Si cette équipe n’existe plus aujourd’hui, le
FLN devrait lui aussi retrouver sa place au sein du musée de l’histoire de ce
pays à titre posthume à l’instar de toutes les autres constantes nationales. Il
fallait le protéger, le conserver en son état pur. Regarder l’image que
préservent les Algériens de Mourad Didouche, de Larbi Ben M’hidi, de Mostefa
Benboulaid et de tous les martyrs. Ils ont cessé d’exister pour rentrer à
perpétuité dans le sacré. Les algériens dans leur ensemble devraient être plus
que concernés par ce qui est arrivé à ce patrimoine qui leur est très cher. Ils
sont dans leur droit de demander des comptes à ceux qui se sont autoproclamés
détenteurs des clés de la maison de ce parti.
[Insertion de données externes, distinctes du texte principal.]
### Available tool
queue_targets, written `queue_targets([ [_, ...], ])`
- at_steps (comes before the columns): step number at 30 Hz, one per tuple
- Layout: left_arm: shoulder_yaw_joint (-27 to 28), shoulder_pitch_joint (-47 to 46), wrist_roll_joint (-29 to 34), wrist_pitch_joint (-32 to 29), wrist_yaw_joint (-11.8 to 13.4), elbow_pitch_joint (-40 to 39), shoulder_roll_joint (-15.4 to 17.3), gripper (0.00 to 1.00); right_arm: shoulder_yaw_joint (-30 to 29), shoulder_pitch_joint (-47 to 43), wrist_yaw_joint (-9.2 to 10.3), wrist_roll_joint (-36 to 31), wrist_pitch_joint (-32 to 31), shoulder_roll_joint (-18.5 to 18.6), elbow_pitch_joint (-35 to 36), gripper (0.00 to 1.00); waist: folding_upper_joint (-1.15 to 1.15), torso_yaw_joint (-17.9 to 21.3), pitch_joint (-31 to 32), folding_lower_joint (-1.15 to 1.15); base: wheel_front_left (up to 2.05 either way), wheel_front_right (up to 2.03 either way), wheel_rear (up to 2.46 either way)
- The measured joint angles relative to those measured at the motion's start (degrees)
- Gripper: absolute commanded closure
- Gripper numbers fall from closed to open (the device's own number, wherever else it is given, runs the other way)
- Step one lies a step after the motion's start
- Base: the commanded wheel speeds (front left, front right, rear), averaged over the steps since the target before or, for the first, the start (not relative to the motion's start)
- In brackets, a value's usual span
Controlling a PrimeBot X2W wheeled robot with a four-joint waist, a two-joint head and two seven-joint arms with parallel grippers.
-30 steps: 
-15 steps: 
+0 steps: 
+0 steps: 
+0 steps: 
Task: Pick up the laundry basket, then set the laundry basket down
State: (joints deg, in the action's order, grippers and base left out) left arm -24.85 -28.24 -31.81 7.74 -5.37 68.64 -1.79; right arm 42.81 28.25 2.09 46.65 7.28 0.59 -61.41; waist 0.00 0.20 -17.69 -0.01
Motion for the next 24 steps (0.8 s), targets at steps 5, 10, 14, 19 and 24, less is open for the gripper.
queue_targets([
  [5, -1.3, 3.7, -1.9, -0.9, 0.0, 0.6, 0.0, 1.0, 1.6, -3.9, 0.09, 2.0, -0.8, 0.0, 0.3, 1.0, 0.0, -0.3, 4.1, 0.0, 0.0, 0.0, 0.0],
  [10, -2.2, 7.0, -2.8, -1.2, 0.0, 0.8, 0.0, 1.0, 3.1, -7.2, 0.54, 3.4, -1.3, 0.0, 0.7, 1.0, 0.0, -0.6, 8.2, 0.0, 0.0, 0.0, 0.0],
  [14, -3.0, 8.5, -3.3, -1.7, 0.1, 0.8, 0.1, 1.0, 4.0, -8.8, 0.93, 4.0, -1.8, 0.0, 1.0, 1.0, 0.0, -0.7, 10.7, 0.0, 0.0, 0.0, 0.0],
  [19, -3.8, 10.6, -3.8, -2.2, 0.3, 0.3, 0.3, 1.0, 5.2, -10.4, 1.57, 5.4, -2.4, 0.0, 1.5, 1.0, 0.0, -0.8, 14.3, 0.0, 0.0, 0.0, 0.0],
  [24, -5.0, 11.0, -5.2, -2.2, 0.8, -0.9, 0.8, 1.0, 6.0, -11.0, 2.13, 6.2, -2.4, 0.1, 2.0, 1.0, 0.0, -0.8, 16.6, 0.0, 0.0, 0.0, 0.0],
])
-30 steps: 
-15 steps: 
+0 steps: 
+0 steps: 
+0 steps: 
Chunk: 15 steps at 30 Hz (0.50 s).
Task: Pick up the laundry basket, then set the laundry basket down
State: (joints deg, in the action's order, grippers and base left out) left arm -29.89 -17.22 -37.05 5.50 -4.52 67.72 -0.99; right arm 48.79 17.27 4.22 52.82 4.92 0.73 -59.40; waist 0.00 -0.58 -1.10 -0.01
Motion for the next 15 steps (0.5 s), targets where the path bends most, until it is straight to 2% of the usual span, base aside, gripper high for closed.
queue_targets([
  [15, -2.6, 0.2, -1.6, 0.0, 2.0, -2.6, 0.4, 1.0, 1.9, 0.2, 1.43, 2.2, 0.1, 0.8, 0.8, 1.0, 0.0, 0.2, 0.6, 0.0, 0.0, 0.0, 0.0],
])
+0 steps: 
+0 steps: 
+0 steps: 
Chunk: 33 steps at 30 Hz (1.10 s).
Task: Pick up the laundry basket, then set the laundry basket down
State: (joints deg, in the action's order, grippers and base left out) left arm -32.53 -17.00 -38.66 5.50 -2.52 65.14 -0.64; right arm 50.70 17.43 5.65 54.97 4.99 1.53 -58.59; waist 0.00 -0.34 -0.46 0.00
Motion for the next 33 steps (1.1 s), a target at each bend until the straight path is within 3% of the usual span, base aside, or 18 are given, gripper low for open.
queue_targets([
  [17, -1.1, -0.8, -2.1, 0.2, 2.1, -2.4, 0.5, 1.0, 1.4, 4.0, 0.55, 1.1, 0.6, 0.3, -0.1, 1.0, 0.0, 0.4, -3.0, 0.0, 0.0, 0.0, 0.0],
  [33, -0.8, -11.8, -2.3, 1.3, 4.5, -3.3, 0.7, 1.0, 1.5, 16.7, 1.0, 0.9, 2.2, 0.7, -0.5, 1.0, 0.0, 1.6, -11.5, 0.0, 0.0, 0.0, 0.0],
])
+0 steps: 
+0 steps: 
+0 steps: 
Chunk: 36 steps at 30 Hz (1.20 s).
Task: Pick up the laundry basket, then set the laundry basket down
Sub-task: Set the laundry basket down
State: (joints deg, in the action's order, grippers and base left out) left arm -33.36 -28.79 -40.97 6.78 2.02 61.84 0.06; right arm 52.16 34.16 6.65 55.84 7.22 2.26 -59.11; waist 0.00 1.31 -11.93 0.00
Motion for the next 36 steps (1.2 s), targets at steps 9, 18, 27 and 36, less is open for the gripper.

Lorsque le peuple algérien
constate amèrement ce qui a été fait par la suite du parti de l’indépendance, on
ne peut regretter qu’il ne soit pas mis en berne, en martyr les armes à la main
pour être idolâtré pour l’éternité.
Nous avons tous regretté ce qui s’était arrivé
lors des soulèvements d’octobre 88 où les propriétaires de l’époque ont fait maudire
ce sigle aux algériens au point où ils ne supportaient plus sa vue. L’image de
ses permanences incendiées ont été un choc pour les algériens qui ont vécu les
nuits sombres du colonialisme. Un blason pour lequel des algériens sont morts
en martyrs et pour lequel il est devenu une marque déposée pour tous les opprimés
sur terre.
En conclusion, il n’est jamais trop tard pour y
remédier à cet oubli de l’histoire pour rétablir une injustice en remettant ce
parti au peuple pour le prémunir dans sa galerie de tous les prédateurs qui persistent
toujours à l’affût à guetter les moindres opportunités.